= ACTION ITEM =
Output the following data exactly.

### GIVEN MATERIAL

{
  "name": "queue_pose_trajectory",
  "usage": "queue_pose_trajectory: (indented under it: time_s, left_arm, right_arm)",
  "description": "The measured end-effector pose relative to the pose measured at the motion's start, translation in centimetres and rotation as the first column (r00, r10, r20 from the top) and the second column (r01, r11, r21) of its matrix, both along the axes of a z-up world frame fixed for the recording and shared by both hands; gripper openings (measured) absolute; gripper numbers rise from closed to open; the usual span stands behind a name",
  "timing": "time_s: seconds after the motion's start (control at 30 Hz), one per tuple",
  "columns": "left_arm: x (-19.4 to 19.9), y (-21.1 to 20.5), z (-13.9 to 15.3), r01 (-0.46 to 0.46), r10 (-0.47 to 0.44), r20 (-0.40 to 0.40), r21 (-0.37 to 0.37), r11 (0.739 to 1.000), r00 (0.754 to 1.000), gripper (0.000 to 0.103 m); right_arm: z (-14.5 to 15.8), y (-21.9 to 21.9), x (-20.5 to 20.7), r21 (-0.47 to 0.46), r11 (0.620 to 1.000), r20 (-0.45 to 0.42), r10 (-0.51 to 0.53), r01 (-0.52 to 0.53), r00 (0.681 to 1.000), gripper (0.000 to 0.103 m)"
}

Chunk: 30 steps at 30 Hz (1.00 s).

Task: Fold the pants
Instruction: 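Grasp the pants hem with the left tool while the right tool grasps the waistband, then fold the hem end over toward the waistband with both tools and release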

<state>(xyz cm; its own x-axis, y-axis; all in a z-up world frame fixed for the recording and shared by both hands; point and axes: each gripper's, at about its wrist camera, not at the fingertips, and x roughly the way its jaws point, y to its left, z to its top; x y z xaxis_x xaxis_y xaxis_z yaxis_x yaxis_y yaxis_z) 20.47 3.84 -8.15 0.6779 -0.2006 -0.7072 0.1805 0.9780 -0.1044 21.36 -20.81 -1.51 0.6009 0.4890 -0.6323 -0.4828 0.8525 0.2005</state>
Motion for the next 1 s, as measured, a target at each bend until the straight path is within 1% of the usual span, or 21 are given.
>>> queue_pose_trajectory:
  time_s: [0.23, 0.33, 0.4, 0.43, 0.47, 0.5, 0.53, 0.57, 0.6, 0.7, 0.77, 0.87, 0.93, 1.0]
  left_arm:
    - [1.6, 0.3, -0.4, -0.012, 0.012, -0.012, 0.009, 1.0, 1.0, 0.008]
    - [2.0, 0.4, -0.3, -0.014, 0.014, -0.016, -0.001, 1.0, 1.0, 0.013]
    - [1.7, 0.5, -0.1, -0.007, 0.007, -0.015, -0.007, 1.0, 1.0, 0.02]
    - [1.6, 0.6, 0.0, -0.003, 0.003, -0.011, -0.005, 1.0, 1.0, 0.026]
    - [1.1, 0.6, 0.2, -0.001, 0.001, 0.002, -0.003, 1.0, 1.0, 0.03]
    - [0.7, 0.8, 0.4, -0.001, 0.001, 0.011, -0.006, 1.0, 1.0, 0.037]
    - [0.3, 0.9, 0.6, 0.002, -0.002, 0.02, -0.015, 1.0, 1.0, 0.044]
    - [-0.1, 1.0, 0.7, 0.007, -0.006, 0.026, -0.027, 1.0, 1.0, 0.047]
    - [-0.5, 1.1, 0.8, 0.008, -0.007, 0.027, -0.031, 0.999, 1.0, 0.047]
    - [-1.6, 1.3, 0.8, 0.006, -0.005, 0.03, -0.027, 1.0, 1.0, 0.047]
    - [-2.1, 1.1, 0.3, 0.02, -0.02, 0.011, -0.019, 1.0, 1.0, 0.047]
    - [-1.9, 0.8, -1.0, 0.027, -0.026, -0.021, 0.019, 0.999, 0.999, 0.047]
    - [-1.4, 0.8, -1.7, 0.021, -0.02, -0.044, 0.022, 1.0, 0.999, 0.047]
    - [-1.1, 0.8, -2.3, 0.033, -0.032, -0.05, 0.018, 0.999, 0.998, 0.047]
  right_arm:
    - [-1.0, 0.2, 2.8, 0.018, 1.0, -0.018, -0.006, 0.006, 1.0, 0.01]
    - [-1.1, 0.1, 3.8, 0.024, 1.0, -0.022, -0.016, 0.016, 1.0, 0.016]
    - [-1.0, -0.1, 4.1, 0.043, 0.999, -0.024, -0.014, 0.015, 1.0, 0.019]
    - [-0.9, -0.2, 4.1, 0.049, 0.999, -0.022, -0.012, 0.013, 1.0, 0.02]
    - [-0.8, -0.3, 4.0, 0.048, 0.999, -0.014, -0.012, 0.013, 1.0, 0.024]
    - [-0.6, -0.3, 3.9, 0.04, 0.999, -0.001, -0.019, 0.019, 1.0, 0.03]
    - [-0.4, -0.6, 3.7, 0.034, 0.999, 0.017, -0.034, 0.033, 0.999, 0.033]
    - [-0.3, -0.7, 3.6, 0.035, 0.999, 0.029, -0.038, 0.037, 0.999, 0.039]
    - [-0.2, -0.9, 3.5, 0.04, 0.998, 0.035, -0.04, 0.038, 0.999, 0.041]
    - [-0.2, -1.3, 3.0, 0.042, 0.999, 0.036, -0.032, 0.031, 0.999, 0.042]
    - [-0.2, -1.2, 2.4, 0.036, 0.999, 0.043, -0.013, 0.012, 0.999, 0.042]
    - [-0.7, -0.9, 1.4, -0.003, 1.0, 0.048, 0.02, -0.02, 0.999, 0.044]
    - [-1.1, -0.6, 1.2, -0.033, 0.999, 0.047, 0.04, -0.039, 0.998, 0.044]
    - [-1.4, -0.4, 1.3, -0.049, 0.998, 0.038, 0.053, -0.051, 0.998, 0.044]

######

= ANSWER SPACE =
{
  "name": "queue_pose_trajectory",
  "usage": "queue_pose_trajectory: (indented under it: time_s, left_arm, right_arm)",
  "description": "The measured end-effector pose relative to the pose measured at the motion's start, translation in centimetres and rotation as the first column (r00, r10, r20 from the top) and the second column (r01, r11, r21) of its matrix, both along the axes of a z-up world frame fixed for the recording and shared by both hands; gripper openings (measured) absolute; gripper numbers rise from closed to open; the usual span stands behind a name",
  "timing": "time_s: seconds after the motion's start (control at 30 Hz), one per tuple",
  "columns": "left_arm: x (-19.4 to 19.9), y (-21.1 to 20.5), z (-13.9 to 15.3), r01 (-0.46 to 0.46), r10 (-0.47 to 0.44), r20 (-0.40 to 0.40), r21 (-0.37 to 0.37), r11 (0.739 to 1.000), r00 (0.754 to 1.000), gripper (0.000 to 0.103 m); right_arm: z (-14.5 to 15.8), y (-21.9 to 21.9), x (-20.5 to 20.7), r21 (-0.47 to 0.46), r11 (0.620 to 1.000), r20 (-0.45 to 0.42), r10 (-0.51 to 0.53), r01 (-0.52 to 0.53), r00 (0.681 to 1.000), gripper (0.000 to 0.103 m)"
}

Chunk: 30 steps at 30 Hz (1.00 s).

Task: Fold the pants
Instruction: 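Grasp the pants hem with the left tool while the right tool grasps the waistband, then fold the hem end over toward the waistband with both tools and release
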
<state>(xyz cm; its own x-axis, y-axis; all in a z-up world frame fixed for the recording and shared by both hands; point and axes: each gripper's, at about its wrist camera, not at the fingertips, and x roughly the way its jaws point, y to its left, z to its top; x y z xaxis_x xaxis_y xaxis_z yaxis_x yaxis_y yaxis_z) 20.47 3.84 -8.15 0.6779 -0.2006 -0.7072 0.1805 0.9780 -0.1044 21.36 -20.81 -1.51 0.6009 0.4890 -0.6323 -0.4828 0.8525 0.2005</state>
Motion for the next 1 s, as measured, a target at each bend until the straight path is within 1% of the usual span, or 21 are given.
>>> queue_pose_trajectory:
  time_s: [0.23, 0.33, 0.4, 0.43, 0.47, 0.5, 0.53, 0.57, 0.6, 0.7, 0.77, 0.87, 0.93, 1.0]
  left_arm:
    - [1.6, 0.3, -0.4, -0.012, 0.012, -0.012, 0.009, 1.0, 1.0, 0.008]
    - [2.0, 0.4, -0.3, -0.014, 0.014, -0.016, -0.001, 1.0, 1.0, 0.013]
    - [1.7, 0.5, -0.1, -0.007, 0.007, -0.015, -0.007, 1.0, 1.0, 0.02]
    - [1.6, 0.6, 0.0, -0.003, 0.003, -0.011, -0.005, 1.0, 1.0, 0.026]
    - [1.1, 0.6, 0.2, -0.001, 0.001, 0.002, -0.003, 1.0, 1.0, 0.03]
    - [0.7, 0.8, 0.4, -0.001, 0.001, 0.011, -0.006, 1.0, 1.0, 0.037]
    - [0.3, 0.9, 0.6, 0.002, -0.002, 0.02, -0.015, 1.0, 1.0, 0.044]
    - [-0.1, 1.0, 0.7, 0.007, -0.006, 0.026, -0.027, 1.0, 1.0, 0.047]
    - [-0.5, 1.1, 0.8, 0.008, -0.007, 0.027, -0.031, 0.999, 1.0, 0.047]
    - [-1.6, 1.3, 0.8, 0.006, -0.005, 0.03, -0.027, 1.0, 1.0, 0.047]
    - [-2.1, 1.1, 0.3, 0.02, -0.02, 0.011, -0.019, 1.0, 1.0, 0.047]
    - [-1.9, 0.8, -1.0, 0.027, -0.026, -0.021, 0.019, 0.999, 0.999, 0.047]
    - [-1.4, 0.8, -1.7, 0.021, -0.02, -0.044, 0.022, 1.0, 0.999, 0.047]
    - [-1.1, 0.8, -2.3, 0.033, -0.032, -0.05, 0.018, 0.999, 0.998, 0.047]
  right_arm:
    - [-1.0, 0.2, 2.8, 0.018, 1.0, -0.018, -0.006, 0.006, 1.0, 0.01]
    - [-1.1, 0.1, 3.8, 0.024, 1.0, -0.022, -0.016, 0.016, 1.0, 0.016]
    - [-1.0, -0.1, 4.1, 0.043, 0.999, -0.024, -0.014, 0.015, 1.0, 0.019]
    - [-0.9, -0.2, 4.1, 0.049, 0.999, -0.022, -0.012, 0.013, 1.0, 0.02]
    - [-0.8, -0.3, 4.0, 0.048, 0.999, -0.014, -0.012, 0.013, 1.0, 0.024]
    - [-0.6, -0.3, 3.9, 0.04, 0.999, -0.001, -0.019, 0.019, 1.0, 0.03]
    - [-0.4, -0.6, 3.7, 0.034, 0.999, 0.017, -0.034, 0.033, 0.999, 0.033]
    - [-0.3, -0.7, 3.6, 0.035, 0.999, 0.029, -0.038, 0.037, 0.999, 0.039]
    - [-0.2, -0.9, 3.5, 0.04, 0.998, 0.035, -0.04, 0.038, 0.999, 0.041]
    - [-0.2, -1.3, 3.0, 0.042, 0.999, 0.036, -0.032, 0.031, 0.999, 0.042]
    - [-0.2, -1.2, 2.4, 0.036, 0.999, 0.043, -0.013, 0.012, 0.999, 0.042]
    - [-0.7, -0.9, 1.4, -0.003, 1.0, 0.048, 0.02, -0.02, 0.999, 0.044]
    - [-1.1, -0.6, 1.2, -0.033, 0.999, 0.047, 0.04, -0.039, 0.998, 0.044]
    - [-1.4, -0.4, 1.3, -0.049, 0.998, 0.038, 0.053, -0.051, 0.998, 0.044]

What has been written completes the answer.